City Tries to Disown Pastor Who Planned to Burn Koran

GAINESVILLE, Fla. — Stephanie George used to see members of the Dove World Outreach Center at her neighborhood grocery store, wearing T-shirts that said “Islam is of the devil.” But on Friday, she and her friend Lynda Dillon showed up early at Dragonfly Graphics to order a dozen shirts with a different message: “Love, not Dove.”

The design itself, complete with a lyric made famous by Elvis Costello (“What’s so funny ’bout peace, love and understanding”), takes direct aim at the pastor Terry Jones, his church and his threat — now suspended — to burn copies of the Koran on Saturday, Sept. 11.

But Ms. George and others who have lined up for the shirts from Dragonfly frown and sigh with exasperation that such a public stand is even necessary.

“He’s a lunatic, and yet I still feel like I need to get the message out that we’re not lunatics with him,” said Ms. George, 46. “I don’t want this to represent my neighborhood.”

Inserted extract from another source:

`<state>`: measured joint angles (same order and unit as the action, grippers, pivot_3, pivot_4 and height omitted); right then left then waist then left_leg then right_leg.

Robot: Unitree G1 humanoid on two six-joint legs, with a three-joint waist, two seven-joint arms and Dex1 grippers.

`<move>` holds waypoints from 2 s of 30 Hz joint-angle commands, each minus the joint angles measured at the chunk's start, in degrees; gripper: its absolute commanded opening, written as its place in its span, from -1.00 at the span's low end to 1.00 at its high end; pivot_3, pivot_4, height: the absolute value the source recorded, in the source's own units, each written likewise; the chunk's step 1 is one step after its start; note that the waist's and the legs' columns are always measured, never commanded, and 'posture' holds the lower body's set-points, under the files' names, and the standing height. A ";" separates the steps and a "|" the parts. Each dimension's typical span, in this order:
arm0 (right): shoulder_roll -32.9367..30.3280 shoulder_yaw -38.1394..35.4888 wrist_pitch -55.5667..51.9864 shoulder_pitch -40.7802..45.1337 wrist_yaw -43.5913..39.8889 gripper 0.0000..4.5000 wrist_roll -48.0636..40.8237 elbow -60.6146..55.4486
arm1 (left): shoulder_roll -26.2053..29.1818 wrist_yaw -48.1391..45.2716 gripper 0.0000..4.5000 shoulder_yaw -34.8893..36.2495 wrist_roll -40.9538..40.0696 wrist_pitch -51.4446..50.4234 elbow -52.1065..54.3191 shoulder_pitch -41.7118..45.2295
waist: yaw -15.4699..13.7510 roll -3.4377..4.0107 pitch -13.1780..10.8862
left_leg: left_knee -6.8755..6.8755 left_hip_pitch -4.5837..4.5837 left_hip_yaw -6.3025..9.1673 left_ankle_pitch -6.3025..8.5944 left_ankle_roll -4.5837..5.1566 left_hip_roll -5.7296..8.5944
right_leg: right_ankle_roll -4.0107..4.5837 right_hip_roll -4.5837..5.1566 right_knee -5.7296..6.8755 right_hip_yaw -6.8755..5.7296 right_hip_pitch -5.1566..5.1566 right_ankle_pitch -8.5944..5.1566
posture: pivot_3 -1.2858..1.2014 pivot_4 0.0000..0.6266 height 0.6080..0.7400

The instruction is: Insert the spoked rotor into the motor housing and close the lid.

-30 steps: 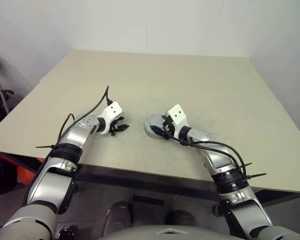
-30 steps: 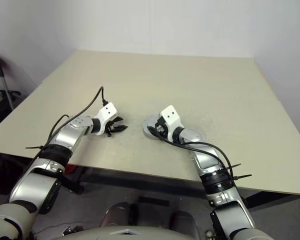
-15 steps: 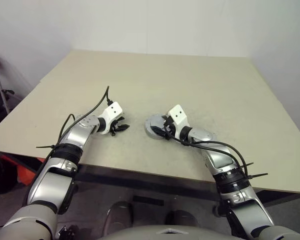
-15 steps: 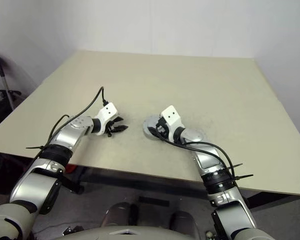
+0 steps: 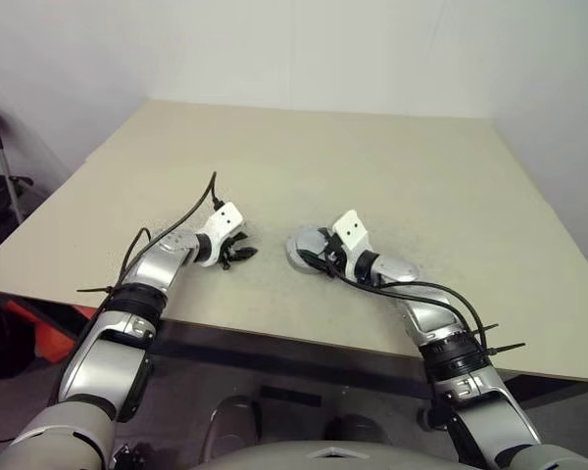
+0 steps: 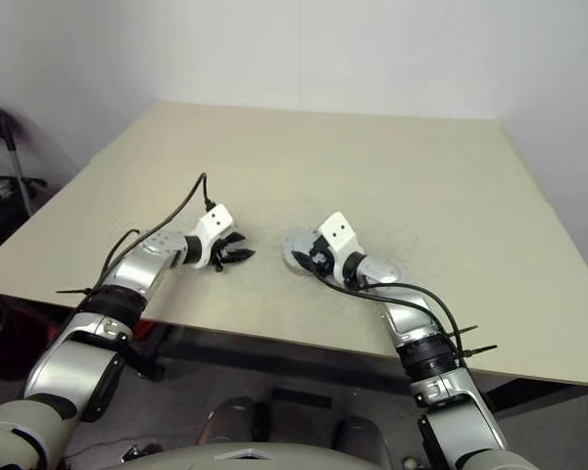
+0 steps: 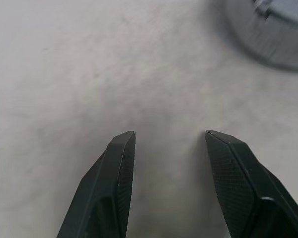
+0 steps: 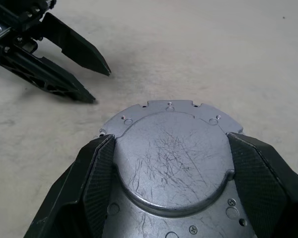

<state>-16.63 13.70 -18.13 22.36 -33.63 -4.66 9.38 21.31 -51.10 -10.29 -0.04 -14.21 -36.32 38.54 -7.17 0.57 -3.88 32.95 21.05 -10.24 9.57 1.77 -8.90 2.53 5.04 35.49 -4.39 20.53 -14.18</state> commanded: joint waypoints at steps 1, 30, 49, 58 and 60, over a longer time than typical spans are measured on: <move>-1.87 1.45 -1.81 -2.50 -0.68 0.38 2.66 4.93 | -1.53 0.27 0.07 2.96 -3.59 -3.84 3.98 2.40 | -0.01 -0.11 0.09 | 0.00 0.00 0.00 -0.01 -0.01 0.00 | 0.01 0.00 0.00 0.00 -0.01 0.00 | 0.03 -1.00 1.00; 0.13 -2.30 -8.67 -0.14 -1.13 0.38 -2.12 -0.52 | -1.06 1.43 0.07 1.60 -1.76 -2.55 4.02 1.36 | 0.07 -0.16 0.14 | -0.01 0.59 -0.01 0.18 0.21 0.01 | 0.28 0.00 -0.29 -0.04 0.34 0.17 | 0.03 -1.00 1.00; -1.27 -1.72 -9.59 -0.63 -0.50 0.38 -1.63 0.69 | -5.85 2.69 -0.02 8.00 -10.49 -13.60 6.83 4.33 | -0.13 -0.16 0.14 | -0.13 0.39 -0.01 0.15 0.15 0.03 | 0.26 0.00 -0.39 -0.03 0.13 0.18 | 0.03 -1.00 1.00; -1.26 -1.52 -9.41 -0.14 0.08 0.38 -1.42 1.34 | -10.57 3.53 -0.98 10.38 -17.37 -26.55 5.79 8.01 | 0.04 -0.10 0.18 | -0.22 0.26 -0.03 0.15 0.15 0.02 | 0.26 -0.01 -0.48 -0.03 0.03 0.18 | 0.03 -1.00 1.00; -1.30 -1.75 -9.39 -0.26 0.40 0.38 -1.43 1.22 | -10.27 4.17 -0.98 8.55 -15.99 -27.86 5.41 7.08 | 0.04 -0.10 0.18 | -0.22 0.27 -0.03 0.15 0.15 0.02 | 0.26 -0.02 -0.51 -0.03 0.03 0.17 | 0.03 -1.00 1.00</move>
<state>-16.75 11.56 -25.53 23.46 -34.64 -8.56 7.66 10.65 -47.26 -0.85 -16.49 -41.14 -31.17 45.61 -7.13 0.46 -3.70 32.72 21.32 -10.27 9.72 1.93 -8.88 2.79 5.03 34.96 -4.42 20.55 -14.00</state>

Mr. Jones has become a reviled figure around the world. But the people of this youthful city in central Florida are taking his actions personally, with anger and heartbreak, as one of their neighbors drags their hometown into nearly nonstop news coverage and infamy.

Gainesville, after all, is a university town that until a few months ago was best known for producing college football champions, Gatorade and rockers like Tom Petty.

Educated and progressive, with a gay mayor and a City Commission made up entirely of Democrats, Gainesville is a sprawling metropolis of 115,000 people where smoothie shops seem to outnumber gun shops.

Fanatics can come from anywhere, Gainesvillians will tell you, but why did this one have to come from here?

“He doesn’t represent the community,” said Larry Wilcox, 78, reading the newspaper at a local Panera restaurant. “This guy is obviously a publicity hound and a weirdo.”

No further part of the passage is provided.